Bajo a la calle un momento. Mientras fumo un cigarrillo, me distraigo observando los gorriones y, siguiéndolos con la mirada, los pajarillos me llevan de repente junto a unas diminutas margaritas que crecen entre el césped.
Contemplando el jardín me dejo llevar por mis recuerdos. Como la magdalena de Proust, esas margaritas me traen momentos de mi infancia, cuando salíamos al campo y mi madre me acompañaba a coger flores silvestres. Me pregunto cuánto disfrutaría ella viendo los ojitos curiosos de la nena descubriendo las margaritas. Unas iguales a éstas, entonces debían de parecerme crisantemos.
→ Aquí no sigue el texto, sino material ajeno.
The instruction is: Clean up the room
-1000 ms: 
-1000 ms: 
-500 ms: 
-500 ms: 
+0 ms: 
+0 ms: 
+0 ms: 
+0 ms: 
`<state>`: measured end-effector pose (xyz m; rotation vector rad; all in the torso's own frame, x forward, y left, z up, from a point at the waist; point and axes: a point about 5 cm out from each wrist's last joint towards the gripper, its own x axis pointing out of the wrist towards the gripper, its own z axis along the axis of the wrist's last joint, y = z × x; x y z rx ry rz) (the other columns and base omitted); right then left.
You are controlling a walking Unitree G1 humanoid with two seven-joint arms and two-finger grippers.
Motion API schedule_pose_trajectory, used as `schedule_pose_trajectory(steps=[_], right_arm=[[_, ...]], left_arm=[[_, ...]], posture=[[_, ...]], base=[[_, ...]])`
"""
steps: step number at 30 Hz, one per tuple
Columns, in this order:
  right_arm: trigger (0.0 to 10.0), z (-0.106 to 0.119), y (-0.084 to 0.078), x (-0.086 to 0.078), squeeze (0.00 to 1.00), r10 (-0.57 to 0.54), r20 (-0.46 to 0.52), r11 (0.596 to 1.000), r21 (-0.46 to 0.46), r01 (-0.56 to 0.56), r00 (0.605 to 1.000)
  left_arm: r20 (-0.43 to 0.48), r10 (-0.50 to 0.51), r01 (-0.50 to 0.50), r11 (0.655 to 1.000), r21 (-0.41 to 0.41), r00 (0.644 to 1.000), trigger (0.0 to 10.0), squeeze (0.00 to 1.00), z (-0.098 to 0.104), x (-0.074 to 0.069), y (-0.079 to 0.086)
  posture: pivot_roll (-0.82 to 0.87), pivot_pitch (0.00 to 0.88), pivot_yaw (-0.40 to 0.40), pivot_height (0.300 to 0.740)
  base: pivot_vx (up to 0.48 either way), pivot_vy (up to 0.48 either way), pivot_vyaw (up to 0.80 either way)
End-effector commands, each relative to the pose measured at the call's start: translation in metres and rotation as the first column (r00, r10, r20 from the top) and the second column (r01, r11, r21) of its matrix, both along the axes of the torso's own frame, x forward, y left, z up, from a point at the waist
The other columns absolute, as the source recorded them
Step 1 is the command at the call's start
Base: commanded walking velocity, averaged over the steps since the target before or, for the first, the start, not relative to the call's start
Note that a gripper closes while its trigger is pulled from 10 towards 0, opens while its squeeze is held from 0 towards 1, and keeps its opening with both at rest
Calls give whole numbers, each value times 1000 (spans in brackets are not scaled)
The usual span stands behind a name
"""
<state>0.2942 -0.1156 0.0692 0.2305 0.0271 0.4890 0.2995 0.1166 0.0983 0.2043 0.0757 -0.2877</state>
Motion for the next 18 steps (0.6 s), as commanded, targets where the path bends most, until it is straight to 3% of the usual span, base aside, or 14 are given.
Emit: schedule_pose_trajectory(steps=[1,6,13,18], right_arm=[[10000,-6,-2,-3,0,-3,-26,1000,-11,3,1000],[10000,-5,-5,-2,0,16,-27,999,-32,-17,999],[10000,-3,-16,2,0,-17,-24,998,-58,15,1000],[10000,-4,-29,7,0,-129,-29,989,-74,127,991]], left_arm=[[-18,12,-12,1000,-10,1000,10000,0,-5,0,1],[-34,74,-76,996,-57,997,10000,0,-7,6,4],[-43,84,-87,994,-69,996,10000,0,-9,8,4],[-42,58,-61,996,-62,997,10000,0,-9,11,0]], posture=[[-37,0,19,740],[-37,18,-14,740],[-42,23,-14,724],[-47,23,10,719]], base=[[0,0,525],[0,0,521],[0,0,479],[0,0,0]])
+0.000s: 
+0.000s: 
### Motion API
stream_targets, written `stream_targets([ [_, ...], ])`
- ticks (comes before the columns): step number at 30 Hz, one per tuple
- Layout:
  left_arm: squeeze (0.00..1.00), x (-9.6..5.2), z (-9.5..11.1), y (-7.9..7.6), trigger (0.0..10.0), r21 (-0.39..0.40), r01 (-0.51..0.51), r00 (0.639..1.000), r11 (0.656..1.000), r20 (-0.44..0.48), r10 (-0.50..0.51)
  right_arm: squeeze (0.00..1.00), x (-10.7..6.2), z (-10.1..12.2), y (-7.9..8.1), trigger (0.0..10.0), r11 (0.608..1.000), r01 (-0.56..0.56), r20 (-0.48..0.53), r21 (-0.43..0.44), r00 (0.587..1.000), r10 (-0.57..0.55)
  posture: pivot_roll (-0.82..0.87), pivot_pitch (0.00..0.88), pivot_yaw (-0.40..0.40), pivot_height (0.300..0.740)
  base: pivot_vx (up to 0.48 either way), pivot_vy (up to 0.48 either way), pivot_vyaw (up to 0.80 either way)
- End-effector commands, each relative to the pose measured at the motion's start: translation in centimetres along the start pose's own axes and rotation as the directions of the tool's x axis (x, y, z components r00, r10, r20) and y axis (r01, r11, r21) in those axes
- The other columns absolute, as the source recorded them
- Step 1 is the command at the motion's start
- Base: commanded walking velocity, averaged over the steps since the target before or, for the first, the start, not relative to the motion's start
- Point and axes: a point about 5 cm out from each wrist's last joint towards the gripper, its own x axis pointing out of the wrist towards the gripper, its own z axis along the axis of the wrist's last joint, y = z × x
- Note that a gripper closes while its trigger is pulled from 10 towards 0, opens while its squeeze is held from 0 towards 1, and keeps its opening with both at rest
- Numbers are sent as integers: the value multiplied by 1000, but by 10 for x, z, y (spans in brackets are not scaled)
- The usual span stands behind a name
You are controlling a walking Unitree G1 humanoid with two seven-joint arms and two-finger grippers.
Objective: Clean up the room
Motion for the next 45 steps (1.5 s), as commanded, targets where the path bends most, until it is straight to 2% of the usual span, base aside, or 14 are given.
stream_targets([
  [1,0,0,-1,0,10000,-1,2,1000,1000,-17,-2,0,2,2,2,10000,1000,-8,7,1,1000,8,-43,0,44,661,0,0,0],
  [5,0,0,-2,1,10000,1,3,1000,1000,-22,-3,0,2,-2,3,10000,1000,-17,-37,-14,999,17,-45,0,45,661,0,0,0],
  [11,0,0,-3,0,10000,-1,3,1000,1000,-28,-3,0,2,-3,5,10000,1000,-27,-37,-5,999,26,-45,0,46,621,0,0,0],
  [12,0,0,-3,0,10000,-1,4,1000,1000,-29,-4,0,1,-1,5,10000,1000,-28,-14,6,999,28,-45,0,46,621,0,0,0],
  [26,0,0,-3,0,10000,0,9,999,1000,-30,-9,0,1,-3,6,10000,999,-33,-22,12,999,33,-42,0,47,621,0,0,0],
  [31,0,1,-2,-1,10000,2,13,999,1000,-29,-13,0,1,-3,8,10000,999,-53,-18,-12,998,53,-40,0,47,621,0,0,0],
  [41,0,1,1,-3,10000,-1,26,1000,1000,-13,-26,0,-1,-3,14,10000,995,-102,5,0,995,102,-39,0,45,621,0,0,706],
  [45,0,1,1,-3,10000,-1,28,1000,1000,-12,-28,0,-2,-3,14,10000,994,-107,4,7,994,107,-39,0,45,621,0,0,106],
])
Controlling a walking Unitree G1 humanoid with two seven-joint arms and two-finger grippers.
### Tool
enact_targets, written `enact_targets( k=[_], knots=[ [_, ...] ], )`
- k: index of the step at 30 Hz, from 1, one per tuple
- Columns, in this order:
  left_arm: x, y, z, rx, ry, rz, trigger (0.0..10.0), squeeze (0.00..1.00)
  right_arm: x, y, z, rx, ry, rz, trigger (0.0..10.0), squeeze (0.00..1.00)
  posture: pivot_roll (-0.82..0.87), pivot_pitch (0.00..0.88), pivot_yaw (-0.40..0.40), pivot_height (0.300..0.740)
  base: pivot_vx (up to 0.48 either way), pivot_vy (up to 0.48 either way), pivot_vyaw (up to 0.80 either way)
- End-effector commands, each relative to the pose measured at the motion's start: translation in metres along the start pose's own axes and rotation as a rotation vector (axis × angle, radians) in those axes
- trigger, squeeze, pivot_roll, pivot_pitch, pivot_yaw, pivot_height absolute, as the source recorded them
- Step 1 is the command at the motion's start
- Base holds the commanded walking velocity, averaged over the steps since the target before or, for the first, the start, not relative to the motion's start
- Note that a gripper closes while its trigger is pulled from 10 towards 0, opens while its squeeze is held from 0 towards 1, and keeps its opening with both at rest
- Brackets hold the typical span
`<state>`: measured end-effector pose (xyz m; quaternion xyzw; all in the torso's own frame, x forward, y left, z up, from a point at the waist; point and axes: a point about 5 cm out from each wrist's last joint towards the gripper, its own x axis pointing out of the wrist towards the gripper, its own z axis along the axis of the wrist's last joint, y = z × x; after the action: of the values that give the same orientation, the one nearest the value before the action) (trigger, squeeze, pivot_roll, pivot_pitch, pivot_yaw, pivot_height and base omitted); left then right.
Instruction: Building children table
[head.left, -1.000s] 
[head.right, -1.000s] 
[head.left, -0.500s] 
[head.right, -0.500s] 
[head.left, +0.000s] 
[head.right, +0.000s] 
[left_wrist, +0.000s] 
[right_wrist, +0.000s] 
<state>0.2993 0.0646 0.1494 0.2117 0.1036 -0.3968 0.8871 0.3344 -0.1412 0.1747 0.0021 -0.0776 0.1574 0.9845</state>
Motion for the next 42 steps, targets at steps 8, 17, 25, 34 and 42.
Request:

Mi madre ya no está y mi infancia terminó. Ser, no ser… Yo que Hamlet, se lo preguntaría a una margarita. ¿Quién es ésta que ahora trabaja, fuma, recuerda y escribe? ¿Quién es, si no la continuidad de aquella niña, que a su vez fue el resultado exitoso del instinto de conservación de aquella buena madre? Para que su éxito siga, tengo yo que seguir. Esa es la razón, simple en el fondo, de por qué vivimos.
No, no acertaba Cioran cuando dijo aquello de “si supiese por qué no me he suicidado todavía, ya me habría suicidado”. No, la vida no es sólo búsqueda, como parece deducirse de aquella frase. La vida es continuidad… Así lo exige el instinto de conservación, y no me refiero al de uno mismo, sino al de los padres de uno. Mis padres me amaron lo bastante como para no querer defraudarlos en su afán más animal, más esencial. De modo que ese es el sentido de mi vida: continuarlos. Simple, en el fondo.
Apago mi cigarrillo. Mientras lo hacía he recordado que al fallecer mi madre sólo quise encargarle margaritas. Ni rosas, ni dalias ni crisantemos: sólo un enorme centro de margaritas blancas, grandes, como debían de parecerles éstas a mis ojos de niña.
4 comentarios:
Emocionante evocación de la p(m)aternidad. Es bien cierto que si hay alguien a quién agradecer que uno esté vivo es a ellos.
No conozco esa marca de madalenas, yo desayuno siempre las del horno de abajo de casa, ...
Gracias, guapo.
La margarita es una flor que me transmite sencillez, tranquilidad.
La magdalena de Proust, jaja. Ha quedado ya como sinónimo de desencadenante de recuerdos.
Es un pasaje de la Recherche, en que el protagonista, niño, mientras merienda una magdalena mojándola en su tazón de leche, sufre una especie de despertar de la conciencia. Después, de adulto, cuando hace ese mismo gesto le vuelve a la memoria un déjà vu de su infancia entera, su vida entera.
Me alegro de que sus padres la quisieran lo suficiente como para que no haya querido defraudarles en su afán más esencial; de que siga y nos escriba cosas como ésta, doña provo...
Hola, guapetón.
Te lo agradezco, pero no esperes grandes cosas, una no descubre el sentido de la vida todos los días.
Por otra parte, una no deja de reconocer que este articulín está traído de otro que leí hace tiempo, un articulo de un buen amigo que se titulaba "Gameto con brío", mucho más divertido e inspirado que éste. Si consigo el permiso del autor, un día de éstos colgaré aquí el link.